Regulators could take the drastic step of banning all cryptocurrencies but Petro. Such a ban probably wouldn't stop people from dabbling in crypto secretly, but it would make it extremely difficult for merchants to accept Dash, Bitcoin, etc. They would be forced to transact using Petro.

Any such move certainly would not help lift Venezuela's economy out of its current state. In fact, things might be made worse. Why? Because currency has no value in and of itself. Currency is simply a representation of economic activity. Where there is no economic activity, money is worthless.

Business requires freedom

Venezuela's number one economic problem right now is state control. When the state moved to take over the country's most profitable asset - the oil industry - it put the country on a collision course with economic disaster. A collapsing oil industry instigated a domino effect that destroyed nearly every part of Venezuela's economy.
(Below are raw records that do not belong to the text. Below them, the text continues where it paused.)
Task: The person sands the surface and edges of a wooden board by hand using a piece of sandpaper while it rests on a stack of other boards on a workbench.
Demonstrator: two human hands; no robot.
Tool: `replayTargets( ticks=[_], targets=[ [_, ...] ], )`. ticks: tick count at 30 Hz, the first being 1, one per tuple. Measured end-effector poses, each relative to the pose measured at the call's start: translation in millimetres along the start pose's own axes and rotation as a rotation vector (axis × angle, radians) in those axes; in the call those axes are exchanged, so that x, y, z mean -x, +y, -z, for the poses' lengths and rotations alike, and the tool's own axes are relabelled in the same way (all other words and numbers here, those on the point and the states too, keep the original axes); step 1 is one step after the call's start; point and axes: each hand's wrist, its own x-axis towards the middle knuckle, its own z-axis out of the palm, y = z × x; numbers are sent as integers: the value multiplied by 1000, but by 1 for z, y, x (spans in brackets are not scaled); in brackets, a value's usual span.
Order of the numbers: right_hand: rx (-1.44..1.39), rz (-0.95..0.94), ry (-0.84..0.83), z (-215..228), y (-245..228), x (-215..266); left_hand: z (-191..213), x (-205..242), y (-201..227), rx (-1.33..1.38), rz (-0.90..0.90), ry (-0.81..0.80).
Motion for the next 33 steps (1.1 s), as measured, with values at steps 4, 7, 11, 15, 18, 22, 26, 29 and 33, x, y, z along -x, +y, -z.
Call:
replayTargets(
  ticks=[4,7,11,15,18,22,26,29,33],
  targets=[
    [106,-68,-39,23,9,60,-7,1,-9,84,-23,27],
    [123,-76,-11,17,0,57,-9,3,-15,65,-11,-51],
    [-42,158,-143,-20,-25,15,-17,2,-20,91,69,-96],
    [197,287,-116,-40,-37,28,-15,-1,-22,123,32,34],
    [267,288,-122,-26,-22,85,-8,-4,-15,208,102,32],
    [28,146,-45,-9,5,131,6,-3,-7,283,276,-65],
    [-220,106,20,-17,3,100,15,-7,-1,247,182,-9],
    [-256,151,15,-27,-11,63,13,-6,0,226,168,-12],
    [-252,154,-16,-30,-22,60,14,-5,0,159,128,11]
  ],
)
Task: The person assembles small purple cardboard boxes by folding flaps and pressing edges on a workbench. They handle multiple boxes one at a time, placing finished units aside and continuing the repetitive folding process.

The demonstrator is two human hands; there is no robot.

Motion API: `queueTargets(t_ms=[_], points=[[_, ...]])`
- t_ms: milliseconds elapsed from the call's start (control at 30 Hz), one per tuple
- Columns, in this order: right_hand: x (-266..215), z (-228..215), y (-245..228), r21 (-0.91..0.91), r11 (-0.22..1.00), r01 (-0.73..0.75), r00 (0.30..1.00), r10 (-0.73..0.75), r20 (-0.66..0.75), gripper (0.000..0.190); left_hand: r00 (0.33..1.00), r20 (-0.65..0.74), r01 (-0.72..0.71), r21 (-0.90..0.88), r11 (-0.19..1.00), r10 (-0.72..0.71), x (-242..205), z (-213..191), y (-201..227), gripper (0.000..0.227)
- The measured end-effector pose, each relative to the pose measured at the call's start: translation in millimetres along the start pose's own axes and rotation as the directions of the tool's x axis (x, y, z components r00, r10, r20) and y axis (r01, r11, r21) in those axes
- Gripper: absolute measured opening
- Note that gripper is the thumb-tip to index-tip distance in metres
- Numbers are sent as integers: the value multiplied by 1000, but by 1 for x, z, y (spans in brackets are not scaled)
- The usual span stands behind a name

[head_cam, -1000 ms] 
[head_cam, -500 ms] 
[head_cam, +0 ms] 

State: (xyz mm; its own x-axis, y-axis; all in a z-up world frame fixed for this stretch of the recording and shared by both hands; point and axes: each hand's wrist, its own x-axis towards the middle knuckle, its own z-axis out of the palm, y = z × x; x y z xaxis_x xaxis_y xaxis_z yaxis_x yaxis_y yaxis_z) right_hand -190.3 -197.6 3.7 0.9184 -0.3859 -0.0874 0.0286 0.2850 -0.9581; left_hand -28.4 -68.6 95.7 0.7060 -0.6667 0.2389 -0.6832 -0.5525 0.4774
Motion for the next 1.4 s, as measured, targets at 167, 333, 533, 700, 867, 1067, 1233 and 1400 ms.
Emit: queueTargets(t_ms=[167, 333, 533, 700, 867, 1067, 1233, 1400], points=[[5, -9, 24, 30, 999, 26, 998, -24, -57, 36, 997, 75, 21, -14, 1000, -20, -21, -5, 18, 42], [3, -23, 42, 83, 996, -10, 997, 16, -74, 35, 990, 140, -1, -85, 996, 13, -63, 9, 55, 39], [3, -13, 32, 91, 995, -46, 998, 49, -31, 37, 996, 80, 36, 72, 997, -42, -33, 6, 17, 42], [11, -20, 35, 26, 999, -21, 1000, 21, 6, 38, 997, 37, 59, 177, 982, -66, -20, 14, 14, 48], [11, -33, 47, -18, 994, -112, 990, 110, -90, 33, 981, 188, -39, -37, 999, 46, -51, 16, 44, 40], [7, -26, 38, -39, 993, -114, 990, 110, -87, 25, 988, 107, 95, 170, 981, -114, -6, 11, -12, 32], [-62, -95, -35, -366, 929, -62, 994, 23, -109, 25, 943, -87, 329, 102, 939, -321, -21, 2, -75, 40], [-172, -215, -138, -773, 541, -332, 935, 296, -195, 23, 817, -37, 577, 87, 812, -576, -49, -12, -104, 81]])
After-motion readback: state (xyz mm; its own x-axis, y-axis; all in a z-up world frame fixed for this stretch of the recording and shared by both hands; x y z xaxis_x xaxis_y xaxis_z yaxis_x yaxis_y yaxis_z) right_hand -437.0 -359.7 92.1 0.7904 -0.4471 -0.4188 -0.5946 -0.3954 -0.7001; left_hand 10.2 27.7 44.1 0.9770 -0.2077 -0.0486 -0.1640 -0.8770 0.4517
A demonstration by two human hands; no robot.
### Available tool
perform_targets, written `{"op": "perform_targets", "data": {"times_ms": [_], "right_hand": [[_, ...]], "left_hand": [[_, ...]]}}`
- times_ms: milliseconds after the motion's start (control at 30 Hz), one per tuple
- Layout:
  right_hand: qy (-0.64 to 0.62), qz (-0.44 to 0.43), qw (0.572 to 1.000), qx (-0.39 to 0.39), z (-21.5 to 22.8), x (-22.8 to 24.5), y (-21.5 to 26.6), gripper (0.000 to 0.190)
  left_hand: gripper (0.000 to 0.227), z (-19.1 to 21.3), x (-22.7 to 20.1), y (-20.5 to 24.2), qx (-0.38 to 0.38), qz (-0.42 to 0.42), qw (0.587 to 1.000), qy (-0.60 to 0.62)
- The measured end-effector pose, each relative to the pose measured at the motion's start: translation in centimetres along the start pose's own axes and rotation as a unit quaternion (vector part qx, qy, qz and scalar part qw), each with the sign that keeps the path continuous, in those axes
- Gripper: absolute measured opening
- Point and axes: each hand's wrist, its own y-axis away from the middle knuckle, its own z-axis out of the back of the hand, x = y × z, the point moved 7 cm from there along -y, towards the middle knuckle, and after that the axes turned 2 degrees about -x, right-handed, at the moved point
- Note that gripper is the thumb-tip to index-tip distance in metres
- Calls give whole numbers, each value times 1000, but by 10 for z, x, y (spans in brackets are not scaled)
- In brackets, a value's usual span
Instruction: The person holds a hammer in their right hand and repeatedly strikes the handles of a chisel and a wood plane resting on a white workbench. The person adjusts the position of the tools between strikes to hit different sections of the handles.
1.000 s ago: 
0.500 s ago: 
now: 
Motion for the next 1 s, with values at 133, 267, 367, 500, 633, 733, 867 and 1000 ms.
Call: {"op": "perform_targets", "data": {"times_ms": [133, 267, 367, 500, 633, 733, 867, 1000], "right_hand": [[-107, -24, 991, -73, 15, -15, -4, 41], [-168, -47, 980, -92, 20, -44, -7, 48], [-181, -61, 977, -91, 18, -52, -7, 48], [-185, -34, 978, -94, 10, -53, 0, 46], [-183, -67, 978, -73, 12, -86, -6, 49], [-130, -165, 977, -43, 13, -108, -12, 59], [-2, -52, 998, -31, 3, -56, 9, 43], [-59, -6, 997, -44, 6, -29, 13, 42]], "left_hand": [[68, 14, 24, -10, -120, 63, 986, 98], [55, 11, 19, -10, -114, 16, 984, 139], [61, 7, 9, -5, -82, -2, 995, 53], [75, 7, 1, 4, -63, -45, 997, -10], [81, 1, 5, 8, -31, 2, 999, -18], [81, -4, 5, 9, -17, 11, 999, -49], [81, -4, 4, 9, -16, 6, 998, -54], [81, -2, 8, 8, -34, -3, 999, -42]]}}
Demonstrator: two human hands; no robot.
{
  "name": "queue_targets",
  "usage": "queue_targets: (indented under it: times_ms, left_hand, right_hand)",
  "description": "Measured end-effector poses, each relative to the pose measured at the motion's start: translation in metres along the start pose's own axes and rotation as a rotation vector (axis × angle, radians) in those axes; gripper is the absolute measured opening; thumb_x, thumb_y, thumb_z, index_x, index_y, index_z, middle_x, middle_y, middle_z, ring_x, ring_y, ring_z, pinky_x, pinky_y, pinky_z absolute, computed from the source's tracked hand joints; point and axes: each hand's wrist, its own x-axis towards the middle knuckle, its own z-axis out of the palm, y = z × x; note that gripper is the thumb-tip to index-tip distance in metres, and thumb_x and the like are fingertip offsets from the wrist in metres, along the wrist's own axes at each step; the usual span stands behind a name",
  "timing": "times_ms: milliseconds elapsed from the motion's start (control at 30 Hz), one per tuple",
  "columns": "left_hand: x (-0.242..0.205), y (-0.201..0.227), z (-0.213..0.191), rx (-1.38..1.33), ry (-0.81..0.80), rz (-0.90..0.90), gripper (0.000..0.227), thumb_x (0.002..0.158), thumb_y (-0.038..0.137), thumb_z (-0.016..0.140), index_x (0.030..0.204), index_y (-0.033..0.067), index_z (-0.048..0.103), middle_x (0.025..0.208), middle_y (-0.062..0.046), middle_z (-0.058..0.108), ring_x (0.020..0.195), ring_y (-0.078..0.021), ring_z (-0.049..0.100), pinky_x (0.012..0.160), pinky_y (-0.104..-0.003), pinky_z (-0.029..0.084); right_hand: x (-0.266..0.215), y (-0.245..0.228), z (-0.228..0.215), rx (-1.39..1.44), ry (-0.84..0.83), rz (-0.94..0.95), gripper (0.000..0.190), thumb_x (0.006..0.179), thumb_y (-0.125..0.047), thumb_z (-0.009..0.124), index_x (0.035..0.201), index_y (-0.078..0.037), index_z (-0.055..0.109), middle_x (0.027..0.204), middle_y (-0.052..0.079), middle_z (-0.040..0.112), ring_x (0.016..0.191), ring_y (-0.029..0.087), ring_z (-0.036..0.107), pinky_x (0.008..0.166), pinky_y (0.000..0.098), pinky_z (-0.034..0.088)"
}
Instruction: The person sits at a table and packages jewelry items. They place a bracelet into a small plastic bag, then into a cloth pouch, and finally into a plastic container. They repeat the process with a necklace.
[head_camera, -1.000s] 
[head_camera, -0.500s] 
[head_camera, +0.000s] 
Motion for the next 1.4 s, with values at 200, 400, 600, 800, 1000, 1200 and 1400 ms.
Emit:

The country is still in rough shape today because its government continues to control the oil industry. Until that control is returned to the private sector, very little will change. Attempting to replace the country's fiat with a digital currency is not any sort of real solution.

History has shown us time and again that business requires freedom to flourish. When businesses flourish, so do economies. A strong local business environment makes for a strong local economy. The same is true on a regional and national level.

Petro would have some value behind it if Venezuela's economy wasn't still in the tank. The way out of Venezuela's economic problems is not to expect Petro's artificial value to stimulate economic activity. It is to generate economic activity that will give Petro real value.

Cryptocurrency moving forward

Given the very low chances of Venezuela's leaders changing direction, it looks like Dash and Bitcoin will continue to do very well there. This latest announcement by Farmarket is proof. Even though being Venezuela's largest pharmacy chain puts a regulatory target on their back, company officials believe it is worth taking a risk on Dash.

That is likely how things will be in Venezuela for the foreseeable future. Moving forward, cryptocurrency will continue to offer Venezuelan consumers a store of value that is worth far more than both the bolivar and Petro. It would not be at all surprising to see other merchants follow Farmarket's lead and get on board with Dash, Bitcoin, or both.

Venezuela is an example of a nation in which cryptocurrency actually fulfills its intended purpose. There, Dash and Bitcoin are not seen as investments in the same league as stocks and bonds. Rather, they are monetary systems that allow consumers to transact business with local merchants.